▸ **TASK INSTRUCTIONS**
Among the records below, find each line bearing the word "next" and copy it.

▸ **INFORMATION PROVIDED**
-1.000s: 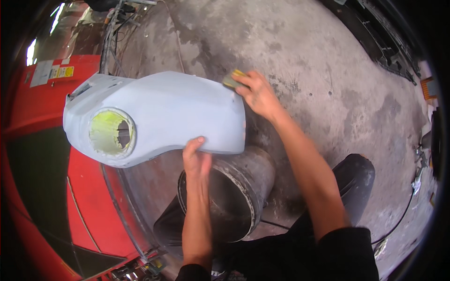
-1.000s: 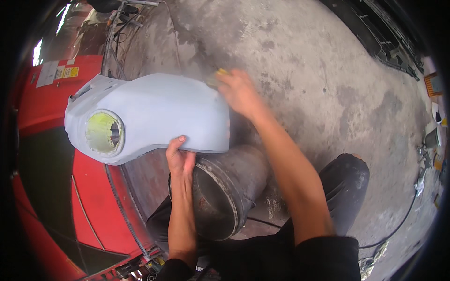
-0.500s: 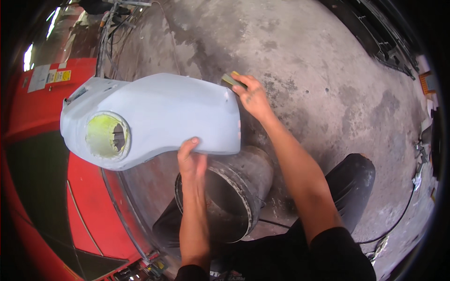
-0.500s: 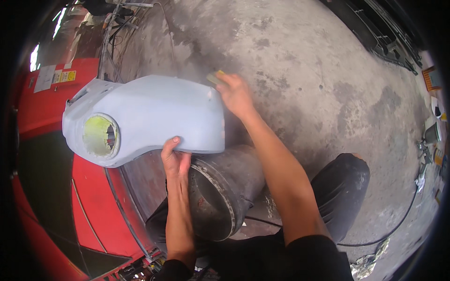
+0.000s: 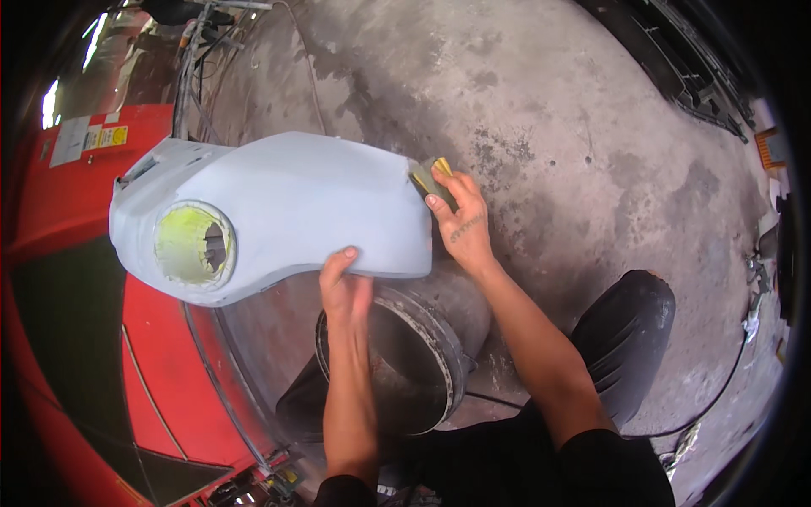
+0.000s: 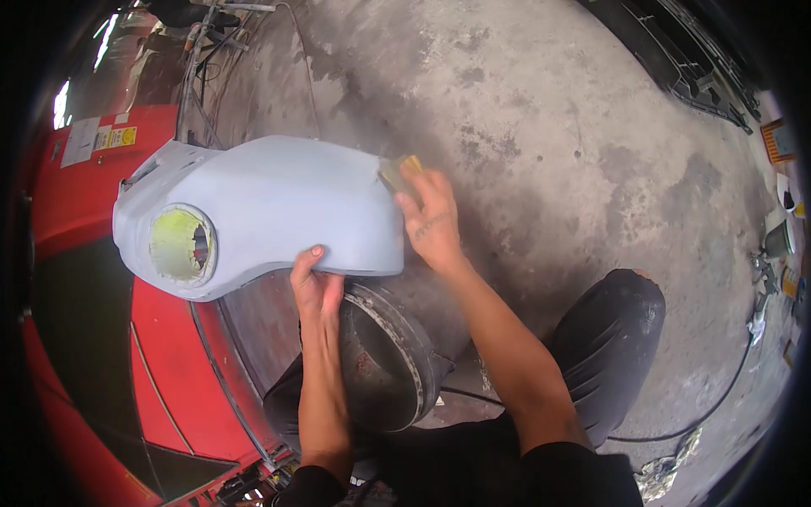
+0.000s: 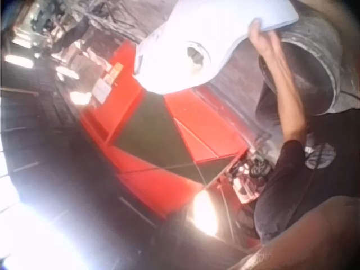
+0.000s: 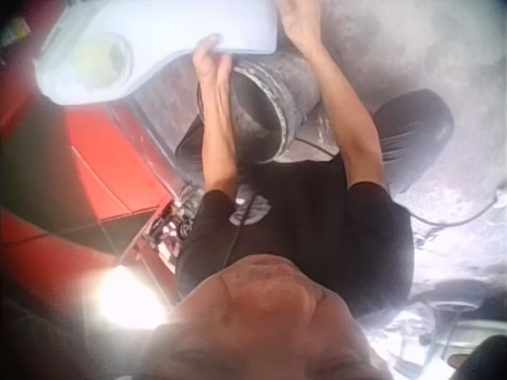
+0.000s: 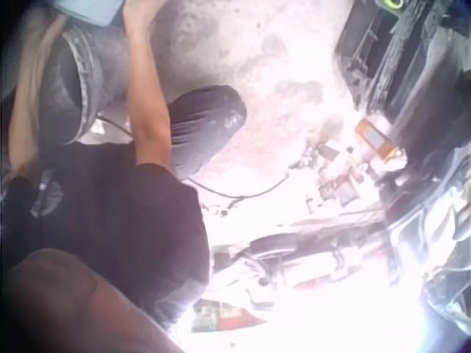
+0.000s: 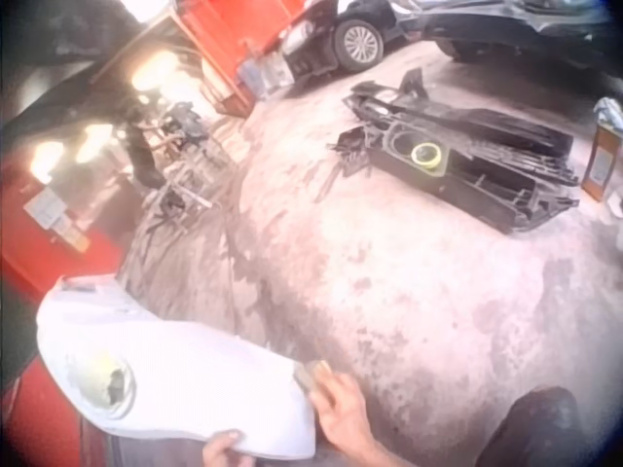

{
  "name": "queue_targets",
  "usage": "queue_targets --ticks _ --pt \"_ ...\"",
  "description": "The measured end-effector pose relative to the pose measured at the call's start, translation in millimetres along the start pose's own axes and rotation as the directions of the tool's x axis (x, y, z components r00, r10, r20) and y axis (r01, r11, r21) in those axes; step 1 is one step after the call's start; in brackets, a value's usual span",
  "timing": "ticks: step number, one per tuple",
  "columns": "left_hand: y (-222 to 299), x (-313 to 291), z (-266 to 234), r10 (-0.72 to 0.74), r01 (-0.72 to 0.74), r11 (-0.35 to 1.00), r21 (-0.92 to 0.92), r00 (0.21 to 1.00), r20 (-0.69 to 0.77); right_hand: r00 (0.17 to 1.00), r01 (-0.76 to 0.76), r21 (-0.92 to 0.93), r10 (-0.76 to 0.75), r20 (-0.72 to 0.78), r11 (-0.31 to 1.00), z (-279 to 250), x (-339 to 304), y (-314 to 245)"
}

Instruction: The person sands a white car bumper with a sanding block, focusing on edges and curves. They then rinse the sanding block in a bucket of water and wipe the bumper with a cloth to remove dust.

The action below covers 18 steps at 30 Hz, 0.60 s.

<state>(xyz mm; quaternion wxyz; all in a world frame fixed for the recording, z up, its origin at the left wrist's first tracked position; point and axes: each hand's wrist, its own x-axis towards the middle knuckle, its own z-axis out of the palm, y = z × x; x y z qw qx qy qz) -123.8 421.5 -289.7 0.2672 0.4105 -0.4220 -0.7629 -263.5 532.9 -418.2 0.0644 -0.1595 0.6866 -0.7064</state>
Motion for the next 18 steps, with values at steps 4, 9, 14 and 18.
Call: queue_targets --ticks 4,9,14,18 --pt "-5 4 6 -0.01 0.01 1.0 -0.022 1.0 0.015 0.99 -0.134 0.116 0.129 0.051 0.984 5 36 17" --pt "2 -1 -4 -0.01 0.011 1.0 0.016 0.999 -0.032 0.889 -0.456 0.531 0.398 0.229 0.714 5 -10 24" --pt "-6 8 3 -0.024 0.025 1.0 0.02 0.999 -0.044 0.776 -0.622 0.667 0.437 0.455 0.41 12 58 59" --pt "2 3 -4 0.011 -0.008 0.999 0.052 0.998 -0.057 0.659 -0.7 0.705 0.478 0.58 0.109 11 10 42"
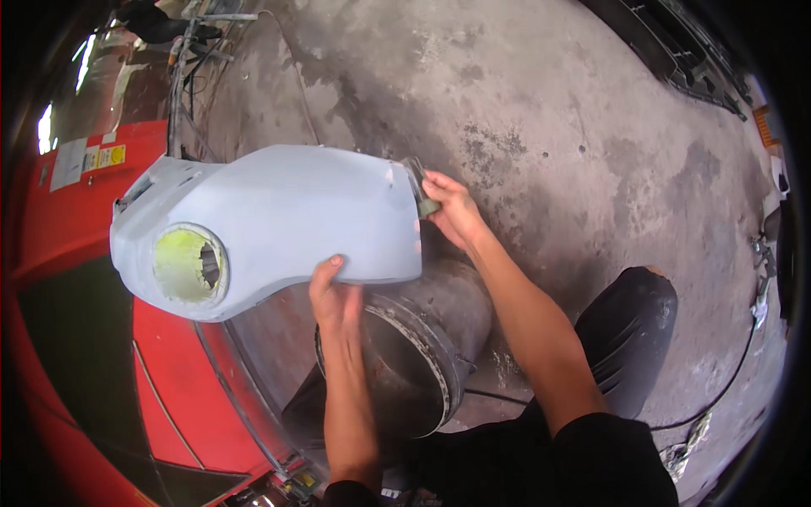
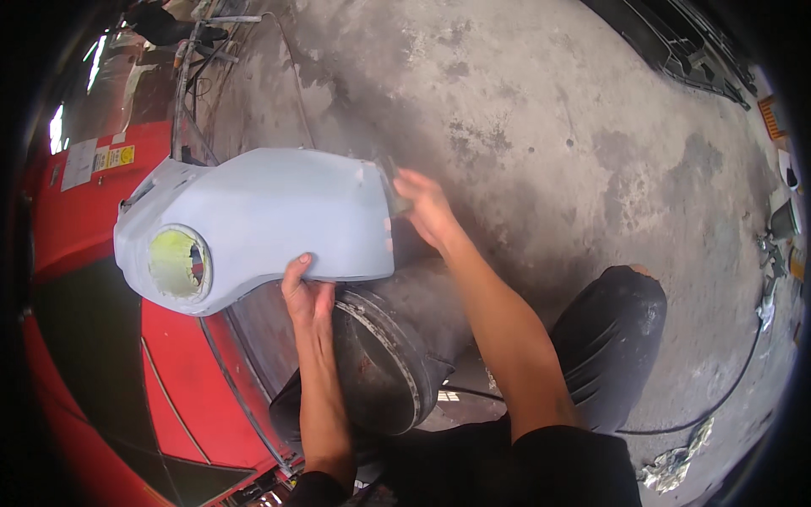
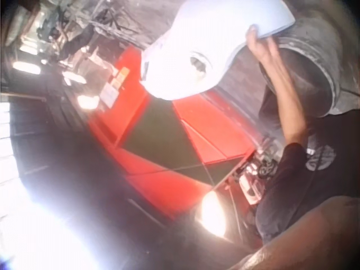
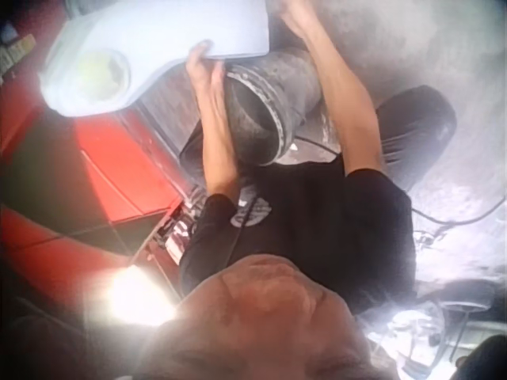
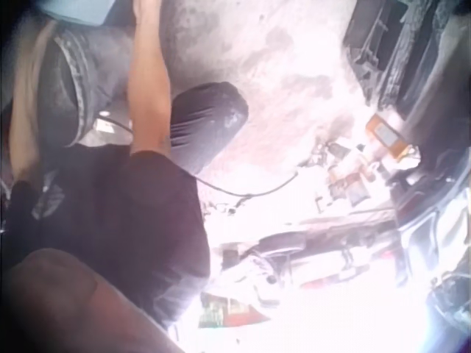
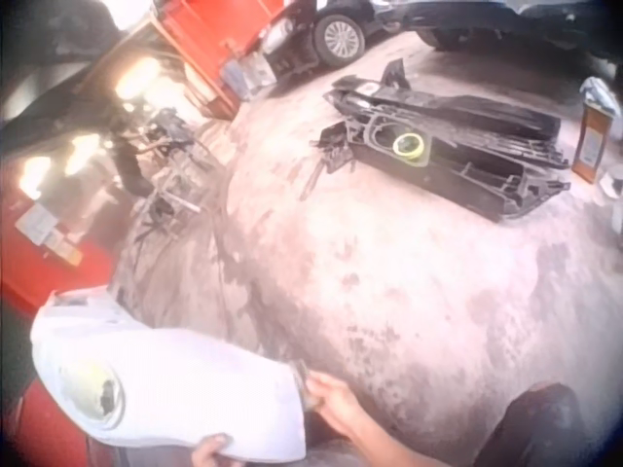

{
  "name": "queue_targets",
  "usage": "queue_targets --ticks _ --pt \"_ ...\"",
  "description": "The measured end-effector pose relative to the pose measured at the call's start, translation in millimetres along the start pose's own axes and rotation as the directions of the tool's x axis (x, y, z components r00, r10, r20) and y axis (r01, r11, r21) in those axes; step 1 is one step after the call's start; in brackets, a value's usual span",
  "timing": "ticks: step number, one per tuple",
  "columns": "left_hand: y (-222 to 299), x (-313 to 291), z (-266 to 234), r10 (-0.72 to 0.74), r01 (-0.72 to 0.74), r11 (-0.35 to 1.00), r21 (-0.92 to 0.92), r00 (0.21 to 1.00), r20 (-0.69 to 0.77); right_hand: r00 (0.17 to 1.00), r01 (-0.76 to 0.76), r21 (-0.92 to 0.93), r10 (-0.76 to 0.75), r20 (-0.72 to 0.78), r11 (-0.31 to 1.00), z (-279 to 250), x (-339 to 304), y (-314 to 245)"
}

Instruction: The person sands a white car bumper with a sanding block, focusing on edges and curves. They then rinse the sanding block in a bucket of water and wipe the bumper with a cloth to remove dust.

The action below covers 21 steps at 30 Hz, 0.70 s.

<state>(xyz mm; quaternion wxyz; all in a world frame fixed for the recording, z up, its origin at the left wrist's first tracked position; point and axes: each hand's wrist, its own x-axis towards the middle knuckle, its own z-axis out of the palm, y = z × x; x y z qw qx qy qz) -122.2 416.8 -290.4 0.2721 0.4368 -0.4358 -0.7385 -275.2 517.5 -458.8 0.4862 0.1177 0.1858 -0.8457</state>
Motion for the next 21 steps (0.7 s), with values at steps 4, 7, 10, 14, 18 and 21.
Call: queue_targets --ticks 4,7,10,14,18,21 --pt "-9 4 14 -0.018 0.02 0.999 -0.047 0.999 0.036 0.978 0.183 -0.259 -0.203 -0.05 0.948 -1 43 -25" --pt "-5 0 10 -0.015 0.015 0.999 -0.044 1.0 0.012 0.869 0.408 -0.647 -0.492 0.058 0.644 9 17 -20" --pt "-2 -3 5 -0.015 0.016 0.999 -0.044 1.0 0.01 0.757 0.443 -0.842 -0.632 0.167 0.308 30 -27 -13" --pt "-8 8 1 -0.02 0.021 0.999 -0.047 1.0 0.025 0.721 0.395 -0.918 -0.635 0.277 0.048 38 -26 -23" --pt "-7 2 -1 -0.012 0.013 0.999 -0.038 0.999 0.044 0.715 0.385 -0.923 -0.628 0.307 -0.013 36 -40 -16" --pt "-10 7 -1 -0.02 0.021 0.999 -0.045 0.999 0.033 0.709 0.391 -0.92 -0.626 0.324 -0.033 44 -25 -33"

▸ **TASK RESULT**
Motion for the next 18 steps, with values at steps 4, 9, 14 and 18.
Motion for the next 21 steps (0.7 s), with values at steps 4, 7, 10, 14, 18 and 21.

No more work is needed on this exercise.